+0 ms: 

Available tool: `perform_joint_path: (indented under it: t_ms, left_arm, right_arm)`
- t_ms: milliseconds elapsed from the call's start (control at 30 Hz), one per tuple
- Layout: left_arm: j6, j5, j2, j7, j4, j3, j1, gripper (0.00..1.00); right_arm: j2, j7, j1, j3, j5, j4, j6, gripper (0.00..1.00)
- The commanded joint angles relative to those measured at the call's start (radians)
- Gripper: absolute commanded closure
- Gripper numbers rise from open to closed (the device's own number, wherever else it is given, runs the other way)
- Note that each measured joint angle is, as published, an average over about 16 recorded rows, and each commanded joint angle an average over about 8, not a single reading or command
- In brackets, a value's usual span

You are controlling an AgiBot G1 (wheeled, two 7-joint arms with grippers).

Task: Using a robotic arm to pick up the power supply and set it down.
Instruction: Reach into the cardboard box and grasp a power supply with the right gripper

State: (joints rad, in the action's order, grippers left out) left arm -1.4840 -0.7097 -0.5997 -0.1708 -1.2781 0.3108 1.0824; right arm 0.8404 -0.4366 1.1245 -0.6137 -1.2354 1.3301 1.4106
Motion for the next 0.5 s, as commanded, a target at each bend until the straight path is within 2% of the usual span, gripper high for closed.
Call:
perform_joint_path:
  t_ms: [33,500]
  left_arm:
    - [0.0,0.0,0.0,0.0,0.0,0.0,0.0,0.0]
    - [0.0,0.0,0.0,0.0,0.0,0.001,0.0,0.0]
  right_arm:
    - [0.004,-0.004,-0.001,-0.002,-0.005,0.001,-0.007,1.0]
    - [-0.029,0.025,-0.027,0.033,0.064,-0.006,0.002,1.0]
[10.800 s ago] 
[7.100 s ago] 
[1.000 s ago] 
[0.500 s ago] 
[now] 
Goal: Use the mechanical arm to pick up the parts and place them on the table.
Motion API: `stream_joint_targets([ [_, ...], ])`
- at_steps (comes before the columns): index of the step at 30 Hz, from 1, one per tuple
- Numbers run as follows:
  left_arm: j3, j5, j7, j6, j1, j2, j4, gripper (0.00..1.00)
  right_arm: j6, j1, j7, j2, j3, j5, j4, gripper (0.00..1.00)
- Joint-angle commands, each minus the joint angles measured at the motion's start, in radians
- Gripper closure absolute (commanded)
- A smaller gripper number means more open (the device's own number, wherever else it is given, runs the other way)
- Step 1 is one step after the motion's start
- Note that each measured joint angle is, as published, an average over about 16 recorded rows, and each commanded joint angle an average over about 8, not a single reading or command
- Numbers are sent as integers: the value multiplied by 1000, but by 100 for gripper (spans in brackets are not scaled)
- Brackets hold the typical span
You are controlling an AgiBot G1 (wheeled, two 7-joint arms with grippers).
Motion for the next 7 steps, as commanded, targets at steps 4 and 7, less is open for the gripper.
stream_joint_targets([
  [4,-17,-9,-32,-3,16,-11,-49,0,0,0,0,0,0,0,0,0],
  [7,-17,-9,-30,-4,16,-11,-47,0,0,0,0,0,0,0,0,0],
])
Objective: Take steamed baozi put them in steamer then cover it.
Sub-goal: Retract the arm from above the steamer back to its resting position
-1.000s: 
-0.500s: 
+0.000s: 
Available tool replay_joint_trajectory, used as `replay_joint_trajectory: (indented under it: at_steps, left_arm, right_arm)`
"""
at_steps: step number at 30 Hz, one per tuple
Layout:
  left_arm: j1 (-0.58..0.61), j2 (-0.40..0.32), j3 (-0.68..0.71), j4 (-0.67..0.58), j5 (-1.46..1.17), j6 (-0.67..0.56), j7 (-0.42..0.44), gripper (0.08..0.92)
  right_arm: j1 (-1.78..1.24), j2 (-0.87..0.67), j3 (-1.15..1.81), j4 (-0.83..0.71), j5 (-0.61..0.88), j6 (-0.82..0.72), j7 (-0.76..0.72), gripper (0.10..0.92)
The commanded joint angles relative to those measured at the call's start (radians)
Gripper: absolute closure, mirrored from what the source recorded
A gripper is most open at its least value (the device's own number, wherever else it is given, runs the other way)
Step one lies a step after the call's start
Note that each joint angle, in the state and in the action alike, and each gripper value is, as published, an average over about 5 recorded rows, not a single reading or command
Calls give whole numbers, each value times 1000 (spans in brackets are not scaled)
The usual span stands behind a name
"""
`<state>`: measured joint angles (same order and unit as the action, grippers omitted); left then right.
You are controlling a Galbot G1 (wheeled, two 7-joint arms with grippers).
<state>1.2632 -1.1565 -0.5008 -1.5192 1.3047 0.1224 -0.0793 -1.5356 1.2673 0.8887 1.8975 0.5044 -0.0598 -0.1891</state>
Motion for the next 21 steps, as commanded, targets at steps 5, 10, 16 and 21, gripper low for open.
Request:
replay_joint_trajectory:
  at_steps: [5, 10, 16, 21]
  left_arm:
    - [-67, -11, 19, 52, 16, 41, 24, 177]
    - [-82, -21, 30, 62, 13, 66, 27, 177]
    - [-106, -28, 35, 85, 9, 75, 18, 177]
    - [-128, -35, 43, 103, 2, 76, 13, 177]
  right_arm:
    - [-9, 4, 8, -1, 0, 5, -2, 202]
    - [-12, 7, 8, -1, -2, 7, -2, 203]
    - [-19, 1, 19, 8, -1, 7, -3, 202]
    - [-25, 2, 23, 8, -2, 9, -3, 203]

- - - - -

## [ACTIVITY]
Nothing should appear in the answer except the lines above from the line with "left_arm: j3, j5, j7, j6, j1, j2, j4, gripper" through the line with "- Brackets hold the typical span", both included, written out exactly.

## [RESPONSE AREA]
  left_arm: j3, j5, j7, j6, j1, j2, j4, gripper (0.00..1.00)
  right_arm: j6, j1, j7, j2, j3, j5, j4, gripper (0.00..1.00)
- Joint-angle commands, each minus the joint angles measured at the motion's start, in radians
- Gripper closure absolute (commanded)
- A smaller gripper number means more open (the device's own number, wherever else it is given, runs the other way)
- Step 1 is one step after the motion's start
- Note that each measured joint angle is, as published, an average over about 16 recorded rows, and each commanded joint angle an average over about 8, not a single reading or command
- Numbers are sent as integers: the value multiplied by 1000, but by 100 for gripper (spans in brackets are not scaled)
- Brackets hold the typical span

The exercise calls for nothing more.